New Transportation Secretary Anthony Foxx held a briefing for reporters at DOT headquarters on Aug. 1—the end of his first month in his new job—and fielded questions on a range of subjects from those who cover DOT, including me.

One major topic was surface-transportation funding. With the Highway Trust Fund projected to show a highway-account deficit sometime late in calendar 2014, Foxx  said such mechanisms as the expanded TIFIA federal loan program and President Obama's proposed infrastructure bank can provide some financial help. But he said they won't be enough to completely close the funding gap.

Edited excerpts of Foxx's comments follow:

On whether the administration will have a surface-transportation legislative proposal:

For fiscal year '14 the president...has put forward a proposal [to raise revenue from changing the corporate-tax system and devote some of those funds to highways and bridges]. And...MAP-21 is set to expire in FY15 and there's a lot of conversation on Capitol Hill about what to do, long-term.....

I think that we are going to have to add some tools to the tool box. And that's one of the reasons the president has proposed an infrastructure bank, why the Congress expanded programs like TIFIA....But candidly given the scale of need, just to keep our maintenance of effort within the Highway Trust Fund, those things are helpful additions, but I don’t think they’re going to plug the hole.

On increasing the federal gas tax:

It’s a question that I think has to be addressed..as part of a dialogue. And Congress is going to have to have some discussion about it and...I think the president’s put some ideas on the table. There’s a willingness to hear other ideas, but that discussion has to happen.

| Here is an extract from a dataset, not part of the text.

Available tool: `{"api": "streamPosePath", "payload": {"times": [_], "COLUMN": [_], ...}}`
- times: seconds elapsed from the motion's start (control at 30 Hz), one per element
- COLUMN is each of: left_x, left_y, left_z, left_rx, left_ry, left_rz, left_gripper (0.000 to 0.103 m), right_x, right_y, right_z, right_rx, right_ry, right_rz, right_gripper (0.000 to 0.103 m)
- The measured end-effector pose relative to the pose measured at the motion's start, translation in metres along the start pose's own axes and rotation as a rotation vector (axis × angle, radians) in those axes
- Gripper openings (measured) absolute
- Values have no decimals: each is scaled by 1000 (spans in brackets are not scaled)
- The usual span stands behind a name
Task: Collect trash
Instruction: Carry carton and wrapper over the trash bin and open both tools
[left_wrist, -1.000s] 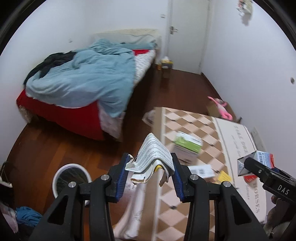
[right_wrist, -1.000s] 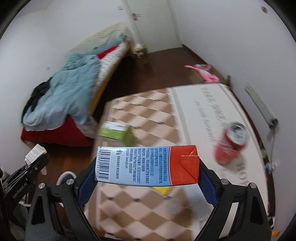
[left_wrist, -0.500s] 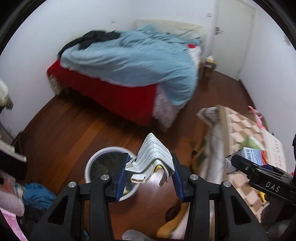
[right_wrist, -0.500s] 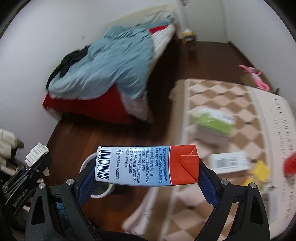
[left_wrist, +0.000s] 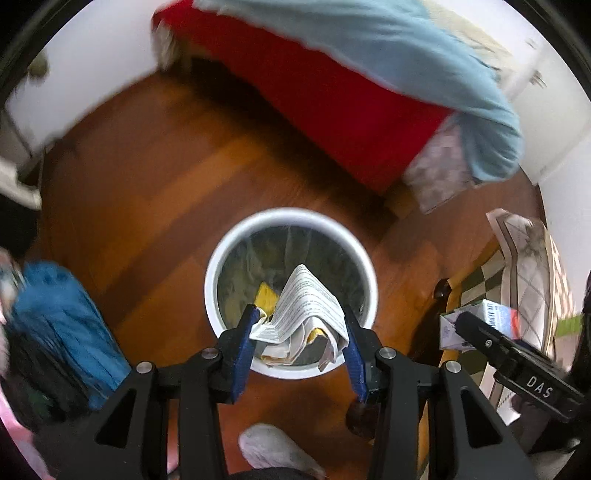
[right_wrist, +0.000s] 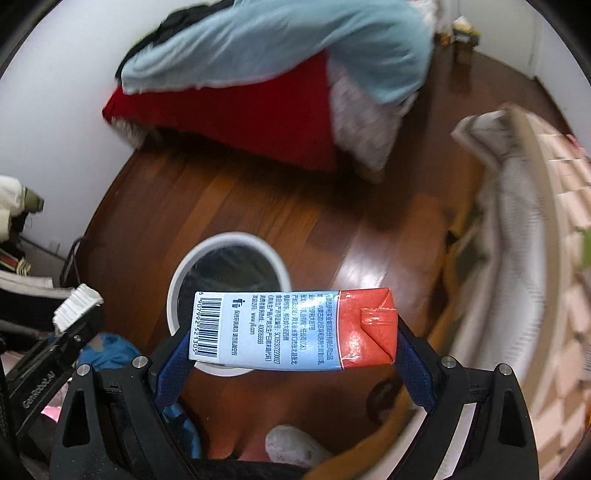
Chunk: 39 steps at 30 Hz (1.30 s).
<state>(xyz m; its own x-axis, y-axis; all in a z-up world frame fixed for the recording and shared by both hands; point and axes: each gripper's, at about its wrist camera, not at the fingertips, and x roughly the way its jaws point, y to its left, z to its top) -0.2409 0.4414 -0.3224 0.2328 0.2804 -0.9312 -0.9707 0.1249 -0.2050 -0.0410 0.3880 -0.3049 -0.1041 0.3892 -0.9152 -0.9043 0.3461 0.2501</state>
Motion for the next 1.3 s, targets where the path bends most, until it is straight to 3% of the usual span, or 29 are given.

I think we have to have a very vigorous discussion between the administration and our leaders on Capitol Hill about how to move forward.

[He noted that states such as Maryland and Virginia recently took action to increase their transportation funding.] But there is still a major role for the federal government in this space.

On TIGER grants: 

We’re working through our process now [evaluating applications for the latest TIGER round]. We’ve gotten active interest from members [of Congress] on both sides on Capitol Hill, in terms of different projects, and I expect as we turn the corner into the fall we’ll see the announcements coming.

On public-private partnerships:

Foxx said that as mayor of Charlotte, N.C., he “had a lot of opportunities to do public-private partnerships and I don’t have a visceral fear of them….

I think that what we should be trying to do at the federal level is to add as many different tools to the tool kit as we can to try to address what are substantial infrastructure challenges our country faces....

We have to still keep moving forward so the next generation inherits the same [transportation system] strength that we inherited. And public-private partnerships will be part of that mix. I think that’s where the President’s trying to push the conversation with an infrastructure bank and with expanding TIFIA, private-activity bonds, Build America Bonds—all of these things are ways of trying to attract private money in.

But if you go down to the local and the state levels, what you’re seeing are different types of revenue capture—tolling being one of them but you see revenue capture from land development alongside of some transportation assets, and those are all tools that need to be part of the mix.

But what I will continue to impress upon you is that I don’t feel that every single project that needs to happen in this country is one that is going to be attractive to the private sector. There are some that are just public-good projects that don’t spin off revenue that would interest the private sector. So we can’t...have an either-or, we’ve got to have a both-and.